Problem description:
The required answer is each line in the entries below where "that" occurs.

Stored items

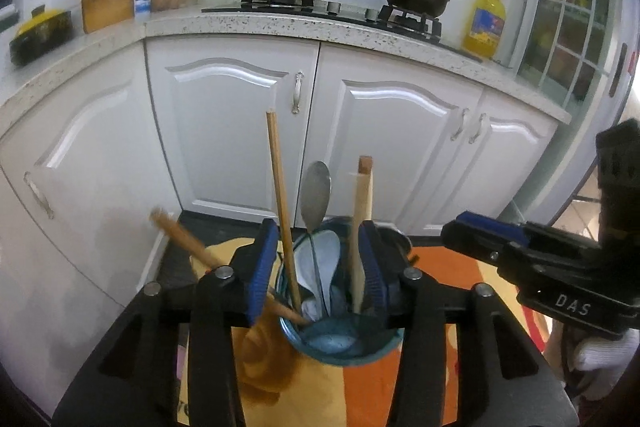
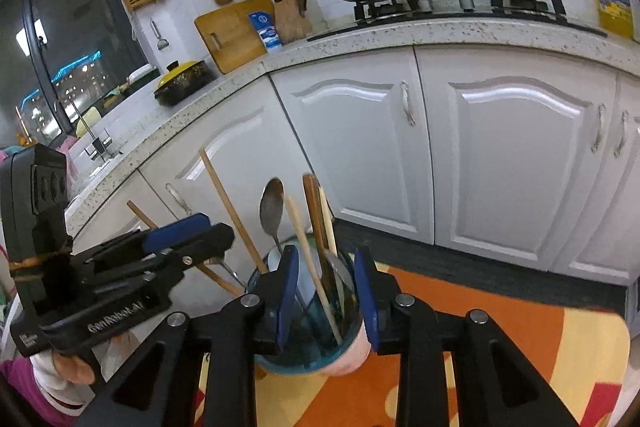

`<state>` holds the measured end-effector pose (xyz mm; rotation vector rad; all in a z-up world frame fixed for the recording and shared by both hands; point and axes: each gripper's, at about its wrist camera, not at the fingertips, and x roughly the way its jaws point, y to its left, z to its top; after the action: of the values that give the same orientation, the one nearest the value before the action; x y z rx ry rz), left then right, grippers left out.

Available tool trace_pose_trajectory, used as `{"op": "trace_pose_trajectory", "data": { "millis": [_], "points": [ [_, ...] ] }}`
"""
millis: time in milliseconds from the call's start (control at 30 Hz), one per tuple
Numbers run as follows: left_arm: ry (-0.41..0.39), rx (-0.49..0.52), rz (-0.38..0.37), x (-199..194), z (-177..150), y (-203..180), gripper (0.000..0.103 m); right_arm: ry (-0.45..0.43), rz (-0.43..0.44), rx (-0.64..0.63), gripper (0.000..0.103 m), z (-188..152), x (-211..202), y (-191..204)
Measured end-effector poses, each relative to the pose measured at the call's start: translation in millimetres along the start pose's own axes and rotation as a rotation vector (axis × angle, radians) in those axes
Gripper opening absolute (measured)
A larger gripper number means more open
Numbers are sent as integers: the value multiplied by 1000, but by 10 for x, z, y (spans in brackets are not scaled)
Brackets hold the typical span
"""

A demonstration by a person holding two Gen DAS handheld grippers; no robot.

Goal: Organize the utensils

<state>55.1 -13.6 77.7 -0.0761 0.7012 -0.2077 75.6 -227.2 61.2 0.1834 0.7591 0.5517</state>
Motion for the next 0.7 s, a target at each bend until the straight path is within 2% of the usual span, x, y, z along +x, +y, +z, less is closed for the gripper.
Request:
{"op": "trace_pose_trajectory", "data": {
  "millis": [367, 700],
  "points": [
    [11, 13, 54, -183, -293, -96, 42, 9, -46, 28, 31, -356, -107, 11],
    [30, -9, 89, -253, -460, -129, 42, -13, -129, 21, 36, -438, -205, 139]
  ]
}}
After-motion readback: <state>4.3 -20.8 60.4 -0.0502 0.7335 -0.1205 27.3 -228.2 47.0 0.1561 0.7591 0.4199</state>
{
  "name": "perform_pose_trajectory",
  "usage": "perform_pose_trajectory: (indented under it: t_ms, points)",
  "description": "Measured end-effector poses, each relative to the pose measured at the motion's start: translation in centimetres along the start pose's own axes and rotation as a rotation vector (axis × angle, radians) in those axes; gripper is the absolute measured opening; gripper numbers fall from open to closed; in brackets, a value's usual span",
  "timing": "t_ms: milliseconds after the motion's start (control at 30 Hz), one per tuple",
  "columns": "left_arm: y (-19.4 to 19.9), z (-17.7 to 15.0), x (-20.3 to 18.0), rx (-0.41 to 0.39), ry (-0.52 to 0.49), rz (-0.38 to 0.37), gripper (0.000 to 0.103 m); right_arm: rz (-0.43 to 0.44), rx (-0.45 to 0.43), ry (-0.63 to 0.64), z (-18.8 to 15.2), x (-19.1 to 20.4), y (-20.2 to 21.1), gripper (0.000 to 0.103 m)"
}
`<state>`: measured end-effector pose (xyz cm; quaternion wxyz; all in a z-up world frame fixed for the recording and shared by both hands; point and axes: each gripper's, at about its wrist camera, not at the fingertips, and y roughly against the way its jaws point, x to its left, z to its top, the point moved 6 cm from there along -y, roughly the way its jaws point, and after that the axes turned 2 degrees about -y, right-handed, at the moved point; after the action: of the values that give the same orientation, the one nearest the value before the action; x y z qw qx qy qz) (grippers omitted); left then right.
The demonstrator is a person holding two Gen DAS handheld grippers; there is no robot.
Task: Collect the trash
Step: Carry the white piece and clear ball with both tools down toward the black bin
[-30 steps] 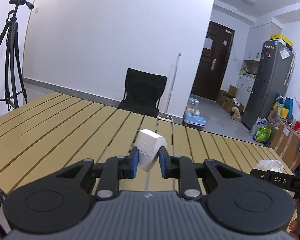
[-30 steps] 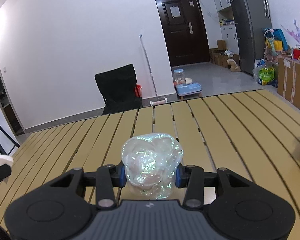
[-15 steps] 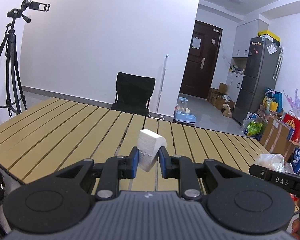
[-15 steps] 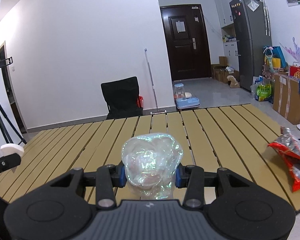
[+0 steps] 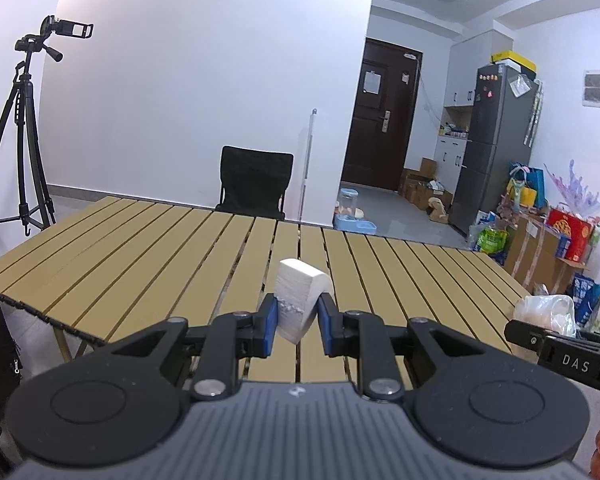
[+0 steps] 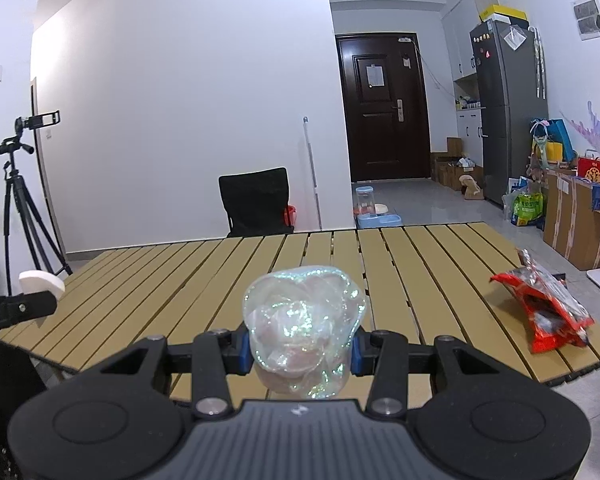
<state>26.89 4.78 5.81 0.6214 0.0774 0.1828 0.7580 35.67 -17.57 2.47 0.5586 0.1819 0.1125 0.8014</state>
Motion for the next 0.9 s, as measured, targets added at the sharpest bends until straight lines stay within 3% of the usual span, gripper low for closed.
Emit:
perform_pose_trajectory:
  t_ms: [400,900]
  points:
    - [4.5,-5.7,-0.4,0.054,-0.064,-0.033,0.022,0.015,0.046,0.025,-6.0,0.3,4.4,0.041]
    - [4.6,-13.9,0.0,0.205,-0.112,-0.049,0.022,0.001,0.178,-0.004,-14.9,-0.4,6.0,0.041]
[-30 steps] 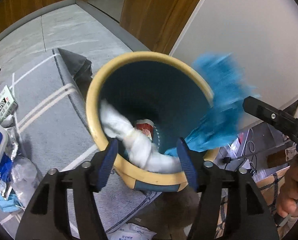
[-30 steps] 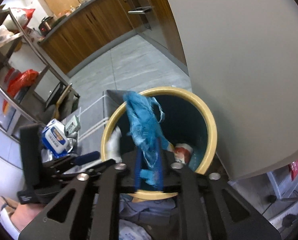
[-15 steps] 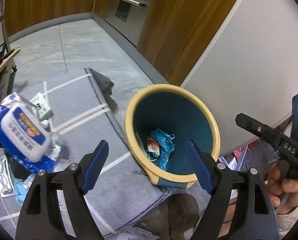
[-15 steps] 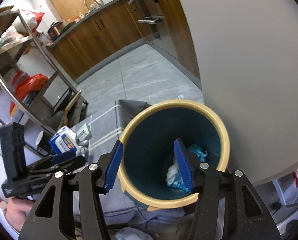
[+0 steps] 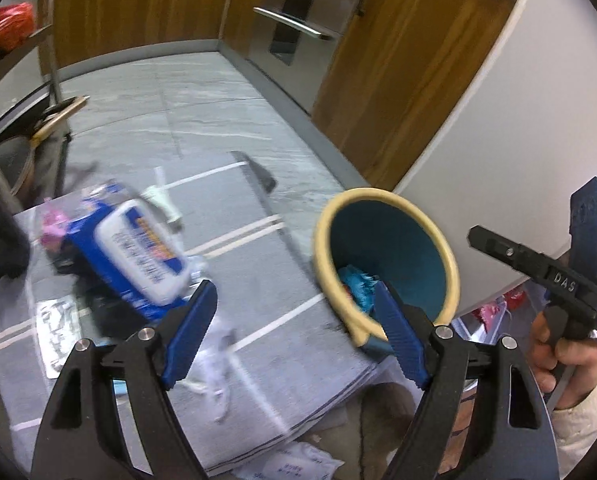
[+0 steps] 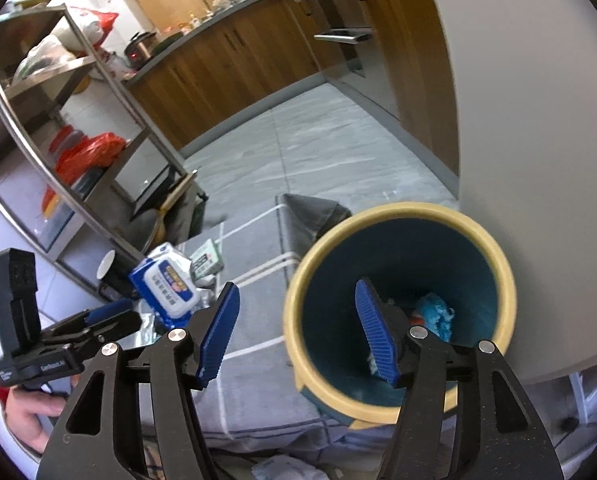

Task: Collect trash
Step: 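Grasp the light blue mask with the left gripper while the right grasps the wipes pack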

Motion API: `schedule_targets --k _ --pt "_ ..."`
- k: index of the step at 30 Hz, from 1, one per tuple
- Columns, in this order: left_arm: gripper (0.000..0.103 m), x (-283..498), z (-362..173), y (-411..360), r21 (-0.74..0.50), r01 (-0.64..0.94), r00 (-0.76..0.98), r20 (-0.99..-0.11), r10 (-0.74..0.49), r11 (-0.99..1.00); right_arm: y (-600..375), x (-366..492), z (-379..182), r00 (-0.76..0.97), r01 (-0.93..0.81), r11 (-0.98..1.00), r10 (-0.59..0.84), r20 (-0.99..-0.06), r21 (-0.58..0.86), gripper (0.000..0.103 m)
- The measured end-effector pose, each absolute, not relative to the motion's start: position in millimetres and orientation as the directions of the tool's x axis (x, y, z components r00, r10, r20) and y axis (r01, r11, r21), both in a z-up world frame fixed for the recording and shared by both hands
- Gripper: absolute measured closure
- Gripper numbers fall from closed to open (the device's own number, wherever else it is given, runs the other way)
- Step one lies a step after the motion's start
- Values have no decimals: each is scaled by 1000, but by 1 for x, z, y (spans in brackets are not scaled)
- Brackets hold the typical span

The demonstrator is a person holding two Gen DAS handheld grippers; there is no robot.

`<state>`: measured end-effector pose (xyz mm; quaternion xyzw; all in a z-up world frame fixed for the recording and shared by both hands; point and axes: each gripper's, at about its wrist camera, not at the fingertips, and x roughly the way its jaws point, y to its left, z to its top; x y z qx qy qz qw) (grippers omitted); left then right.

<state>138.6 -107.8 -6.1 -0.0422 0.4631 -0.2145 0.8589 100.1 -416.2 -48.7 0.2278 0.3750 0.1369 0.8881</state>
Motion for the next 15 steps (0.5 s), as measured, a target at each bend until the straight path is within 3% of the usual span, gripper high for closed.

Answer for the task:
`<state>` holds the measured end-effector pose (xyz mm; rotation vector rad; all in a z-up world frame fixed for the recording and shared by both hands; point and axes: each gripper's, at about its wrist camera, not at the fingertips, and x roughly the way its jaws point, y to its left, z to its top; after the action: of the values that give the same orientation, the one nearest the value before the action; x y z rx ry rz), left then right, grippers left out.
`<state>`: measured end-effector pose (xyz cm; quaternion wxyz; all in a z-up world frame fixed for the recording and shared by both hands; point and axes: each gripper's, at about its wrist camera, not at the fingertips, and y roughly against the way its jaws point, x to its left, z to its top, the point moved 6 cm from there along -y, roughly the way its jaws point, and after that the axes turned 2 degrees about -y, right-handed, at the moved point; after the action: of the values that give the same orientation, the one nearest the value before the action; x y z qw qx qy qz) (grippers omitted); left then right.

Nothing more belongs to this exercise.